According to the state, marriage is a legal contract that confers certain legal rights to a married couple, including property rights. (Divorce, therefore, becomes a matter for the court.) According to the church, marriage is a sacred union blessed by Jesus in the New Testament, one of the sacraments, like baptism. These two interpretations of marriage make the issue of gay marriage very complicated and frequently emotional.
Many of those who oppose gay marriage reject homosexuality as an aberration. Some view it as not only an unnatural state, but a sin, as well. Some politicians oppose gay marriage because endorsing it would mean the loss of political support.
The bedrock opposition to gay marriage represents the rejection of homosexuality. To accept homosexuality would require a major change in personal attitudes, and therein lies the current controversy. Some believe that homosexuality is an inherited biological condition; some believe it is a matter of choice.
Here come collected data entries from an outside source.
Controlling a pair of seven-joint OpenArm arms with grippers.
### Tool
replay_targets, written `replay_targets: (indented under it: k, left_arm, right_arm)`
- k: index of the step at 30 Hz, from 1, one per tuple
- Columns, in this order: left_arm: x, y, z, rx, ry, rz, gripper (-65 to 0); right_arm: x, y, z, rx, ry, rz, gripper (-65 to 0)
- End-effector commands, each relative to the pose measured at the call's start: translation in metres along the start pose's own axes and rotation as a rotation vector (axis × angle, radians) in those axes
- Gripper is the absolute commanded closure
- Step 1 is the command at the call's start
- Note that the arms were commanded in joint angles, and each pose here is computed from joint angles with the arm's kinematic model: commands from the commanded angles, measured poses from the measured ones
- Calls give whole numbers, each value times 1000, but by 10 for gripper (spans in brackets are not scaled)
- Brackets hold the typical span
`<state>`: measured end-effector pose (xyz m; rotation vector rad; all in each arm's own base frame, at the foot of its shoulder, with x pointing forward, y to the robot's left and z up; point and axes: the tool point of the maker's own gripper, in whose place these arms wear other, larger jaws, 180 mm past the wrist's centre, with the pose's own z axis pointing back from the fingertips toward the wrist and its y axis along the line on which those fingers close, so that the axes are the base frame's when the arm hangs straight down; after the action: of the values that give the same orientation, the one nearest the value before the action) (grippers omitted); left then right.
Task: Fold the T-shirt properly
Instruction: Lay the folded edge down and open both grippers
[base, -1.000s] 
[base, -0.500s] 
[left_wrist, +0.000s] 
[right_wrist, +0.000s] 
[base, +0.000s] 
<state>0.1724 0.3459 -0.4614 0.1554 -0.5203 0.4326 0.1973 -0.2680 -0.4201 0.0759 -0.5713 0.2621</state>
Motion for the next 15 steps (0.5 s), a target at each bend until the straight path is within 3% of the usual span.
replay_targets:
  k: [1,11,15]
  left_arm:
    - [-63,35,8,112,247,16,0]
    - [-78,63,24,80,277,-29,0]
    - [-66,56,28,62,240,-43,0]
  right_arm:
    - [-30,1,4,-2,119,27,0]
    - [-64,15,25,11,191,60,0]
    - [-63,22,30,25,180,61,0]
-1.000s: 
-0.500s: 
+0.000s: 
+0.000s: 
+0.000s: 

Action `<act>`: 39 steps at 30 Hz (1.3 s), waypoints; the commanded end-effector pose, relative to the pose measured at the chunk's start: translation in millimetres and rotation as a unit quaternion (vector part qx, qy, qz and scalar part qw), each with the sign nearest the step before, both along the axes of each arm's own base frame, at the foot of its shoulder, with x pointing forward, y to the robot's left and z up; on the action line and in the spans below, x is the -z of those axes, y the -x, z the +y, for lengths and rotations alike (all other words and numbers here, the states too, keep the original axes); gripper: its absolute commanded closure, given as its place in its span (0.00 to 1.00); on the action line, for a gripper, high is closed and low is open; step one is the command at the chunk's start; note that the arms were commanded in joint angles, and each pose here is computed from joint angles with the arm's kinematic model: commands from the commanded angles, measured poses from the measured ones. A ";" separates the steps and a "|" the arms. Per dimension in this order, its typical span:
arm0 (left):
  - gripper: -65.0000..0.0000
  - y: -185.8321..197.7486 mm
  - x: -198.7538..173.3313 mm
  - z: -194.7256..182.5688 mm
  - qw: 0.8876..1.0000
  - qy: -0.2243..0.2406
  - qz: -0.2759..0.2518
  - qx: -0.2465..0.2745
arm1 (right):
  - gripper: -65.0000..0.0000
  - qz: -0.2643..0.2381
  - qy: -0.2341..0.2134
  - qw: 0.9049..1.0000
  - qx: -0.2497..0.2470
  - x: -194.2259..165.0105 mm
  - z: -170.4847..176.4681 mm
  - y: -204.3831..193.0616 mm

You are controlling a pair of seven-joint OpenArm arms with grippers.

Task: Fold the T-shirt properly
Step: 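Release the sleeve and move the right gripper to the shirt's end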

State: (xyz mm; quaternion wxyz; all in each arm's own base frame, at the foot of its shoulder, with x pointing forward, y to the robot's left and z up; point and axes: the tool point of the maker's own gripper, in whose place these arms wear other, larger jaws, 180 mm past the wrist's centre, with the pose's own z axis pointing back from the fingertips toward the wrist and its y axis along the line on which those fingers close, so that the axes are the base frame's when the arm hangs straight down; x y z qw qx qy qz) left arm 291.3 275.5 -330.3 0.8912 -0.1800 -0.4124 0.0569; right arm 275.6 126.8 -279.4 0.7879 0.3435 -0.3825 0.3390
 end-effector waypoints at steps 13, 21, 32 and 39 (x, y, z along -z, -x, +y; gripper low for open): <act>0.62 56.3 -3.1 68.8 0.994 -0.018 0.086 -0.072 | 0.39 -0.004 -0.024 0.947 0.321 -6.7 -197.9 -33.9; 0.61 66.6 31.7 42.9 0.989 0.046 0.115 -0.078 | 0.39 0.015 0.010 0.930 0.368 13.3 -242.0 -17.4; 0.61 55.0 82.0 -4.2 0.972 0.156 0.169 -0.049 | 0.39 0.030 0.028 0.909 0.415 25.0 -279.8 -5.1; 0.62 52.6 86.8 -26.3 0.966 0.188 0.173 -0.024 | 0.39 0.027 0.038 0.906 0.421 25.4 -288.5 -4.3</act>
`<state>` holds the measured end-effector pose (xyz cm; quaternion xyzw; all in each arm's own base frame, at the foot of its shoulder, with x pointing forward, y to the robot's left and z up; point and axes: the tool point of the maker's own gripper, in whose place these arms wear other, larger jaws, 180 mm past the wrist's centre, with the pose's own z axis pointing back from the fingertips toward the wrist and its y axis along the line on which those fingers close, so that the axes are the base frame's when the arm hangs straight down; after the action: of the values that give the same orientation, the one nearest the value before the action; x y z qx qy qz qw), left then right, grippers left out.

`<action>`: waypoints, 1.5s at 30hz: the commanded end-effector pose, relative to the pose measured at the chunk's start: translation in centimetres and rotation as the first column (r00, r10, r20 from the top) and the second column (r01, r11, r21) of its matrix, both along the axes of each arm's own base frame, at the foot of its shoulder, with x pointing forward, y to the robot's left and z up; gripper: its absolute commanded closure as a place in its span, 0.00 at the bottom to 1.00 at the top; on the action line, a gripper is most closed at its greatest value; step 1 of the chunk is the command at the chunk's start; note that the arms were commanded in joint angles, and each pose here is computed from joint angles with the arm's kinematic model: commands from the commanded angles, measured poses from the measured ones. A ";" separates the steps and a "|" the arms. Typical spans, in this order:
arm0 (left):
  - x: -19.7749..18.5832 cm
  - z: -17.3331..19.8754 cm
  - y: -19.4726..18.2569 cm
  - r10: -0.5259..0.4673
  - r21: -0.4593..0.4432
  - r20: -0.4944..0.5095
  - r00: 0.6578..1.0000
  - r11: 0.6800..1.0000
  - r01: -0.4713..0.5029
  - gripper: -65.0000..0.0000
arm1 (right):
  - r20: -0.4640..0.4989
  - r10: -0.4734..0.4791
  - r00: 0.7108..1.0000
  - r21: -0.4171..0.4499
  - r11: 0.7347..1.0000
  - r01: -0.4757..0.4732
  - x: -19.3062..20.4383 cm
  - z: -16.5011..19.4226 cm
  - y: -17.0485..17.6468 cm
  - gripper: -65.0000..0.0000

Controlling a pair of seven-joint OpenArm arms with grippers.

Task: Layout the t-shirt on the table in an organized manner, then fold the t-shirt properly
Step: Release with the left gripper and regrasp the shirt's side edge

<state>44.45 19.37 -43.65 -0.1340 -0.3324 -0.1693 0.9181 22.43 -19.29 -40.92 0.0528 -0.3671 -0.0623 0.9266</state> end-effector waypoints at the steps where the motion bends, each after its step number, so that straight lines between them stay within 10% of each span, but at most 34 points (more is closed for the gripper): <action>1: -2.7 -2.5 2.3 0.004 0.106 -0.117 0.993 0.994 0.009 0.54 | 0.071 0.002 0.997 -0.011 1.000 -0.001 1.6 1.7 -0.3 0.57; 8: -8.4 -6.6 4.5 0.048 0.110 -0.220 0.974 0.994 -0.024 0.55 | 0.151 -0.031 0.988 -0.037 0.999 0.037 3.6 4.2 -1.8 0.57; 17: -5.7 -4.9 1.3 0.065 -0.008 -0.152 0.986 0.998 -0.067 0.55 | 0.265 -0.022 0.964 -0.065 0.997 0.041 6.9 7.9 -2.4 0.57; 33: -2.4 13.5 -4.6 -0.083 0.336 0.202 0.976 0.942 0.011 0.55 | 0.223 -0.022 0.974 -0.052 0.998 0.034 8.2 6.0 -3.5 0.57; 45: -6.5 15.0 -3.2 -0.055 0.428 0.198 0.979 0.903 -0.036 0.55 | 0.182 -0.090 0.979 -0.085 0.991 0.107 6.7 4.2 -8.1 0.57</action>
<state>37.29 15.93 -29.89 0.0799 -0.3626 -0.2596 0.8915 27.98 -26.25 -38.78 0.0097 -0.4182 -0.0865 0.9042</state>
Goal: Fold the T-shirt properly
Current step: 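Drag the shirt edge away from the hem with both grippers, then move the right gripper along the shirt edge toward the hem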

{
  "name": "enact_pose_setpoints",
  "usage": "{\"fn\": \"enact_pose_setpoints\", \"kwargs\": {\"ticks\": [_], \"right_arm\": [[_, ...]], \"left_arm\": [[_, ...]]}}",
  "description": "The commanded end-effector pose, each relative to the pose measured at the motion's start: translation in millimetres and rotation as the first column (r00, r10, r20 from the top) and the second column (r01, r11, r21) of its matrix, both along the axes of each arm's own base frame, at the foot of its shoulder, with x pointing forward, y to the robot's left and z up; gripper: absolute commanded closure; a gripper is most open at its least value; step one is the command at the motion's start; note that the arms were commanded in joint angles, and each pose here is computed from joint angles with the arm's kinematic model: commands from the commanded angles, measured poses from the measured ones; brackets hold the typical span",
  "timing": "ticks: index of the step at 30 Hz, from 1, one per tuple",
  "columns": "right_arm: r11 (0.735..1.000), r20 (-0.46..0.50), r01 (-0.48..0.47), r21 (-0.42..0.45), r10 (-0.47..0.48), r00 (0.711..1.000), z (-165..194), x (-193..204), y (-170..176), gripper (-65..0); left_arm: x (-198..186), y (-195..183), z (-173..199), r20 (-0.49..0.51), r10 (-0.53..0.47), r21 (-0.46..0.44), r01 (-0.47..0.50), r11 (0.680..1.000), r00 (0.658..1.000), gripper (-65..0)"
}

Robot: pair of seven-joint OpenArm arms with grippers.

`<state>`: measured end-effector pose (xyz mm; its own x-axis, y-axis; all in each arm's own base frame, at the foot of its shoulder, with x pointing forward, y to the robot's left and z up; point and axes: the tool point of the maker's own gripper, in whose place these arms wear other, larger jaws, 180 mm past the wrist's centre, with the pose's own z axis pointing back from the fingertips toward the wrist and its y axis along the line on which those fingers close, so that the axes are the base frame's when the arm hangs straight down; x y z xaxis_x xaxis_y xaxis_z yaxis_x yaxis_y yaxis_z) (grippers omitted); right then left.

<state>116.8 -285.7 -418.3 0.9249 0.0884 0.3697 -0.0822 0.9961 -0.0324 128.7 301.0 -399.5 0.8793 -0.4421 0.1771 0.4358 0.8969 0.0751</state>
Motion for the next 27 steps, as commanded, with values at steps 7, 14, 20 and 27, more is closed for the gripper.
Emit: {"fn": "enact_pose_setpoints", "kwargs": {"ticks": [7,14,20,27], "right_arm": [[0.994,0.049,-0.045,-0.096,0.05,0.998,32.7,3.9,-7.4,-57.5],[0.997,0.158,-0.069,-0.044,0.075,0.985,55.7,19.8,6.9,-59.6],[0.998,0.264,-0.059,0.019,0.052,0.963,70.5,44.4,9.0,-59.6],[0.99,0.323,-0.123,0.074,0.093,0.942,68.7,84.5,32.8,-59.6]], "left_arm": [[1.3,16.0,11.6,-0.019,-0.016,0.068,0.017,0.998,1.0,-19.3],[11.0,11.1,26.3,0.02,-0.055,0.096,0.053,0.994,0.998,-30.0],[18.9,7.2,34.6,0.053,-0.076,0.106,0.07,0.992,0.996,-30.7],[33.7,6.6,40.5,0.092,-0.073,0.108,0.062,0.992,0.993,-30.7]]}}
So, the issue of gay marriage is complicated not only by religious beliefs, but also by conflicting beliefs about the biology of homosexuality.
Gay marriage should be addressed as two issues, one civil and one religious. It is up to the church to decide whether or not to bless gay unions (and some churches do). For the state to deny a couple the right to enter into a civil contract, however, seems clearly discriminatory.
States should not issue "marriage" licenses to anyone; they should issue civil union contracts that would confer the same legal rights to every couple. Marriage licenses should be issued by churches. Taking the element of religious belief out of the controversy would simplify the issue tremendously for all--except for those who will continue to reject homosexuality as a sin. The rights one one individual, however, should not be trumped by the religious beliefs of another.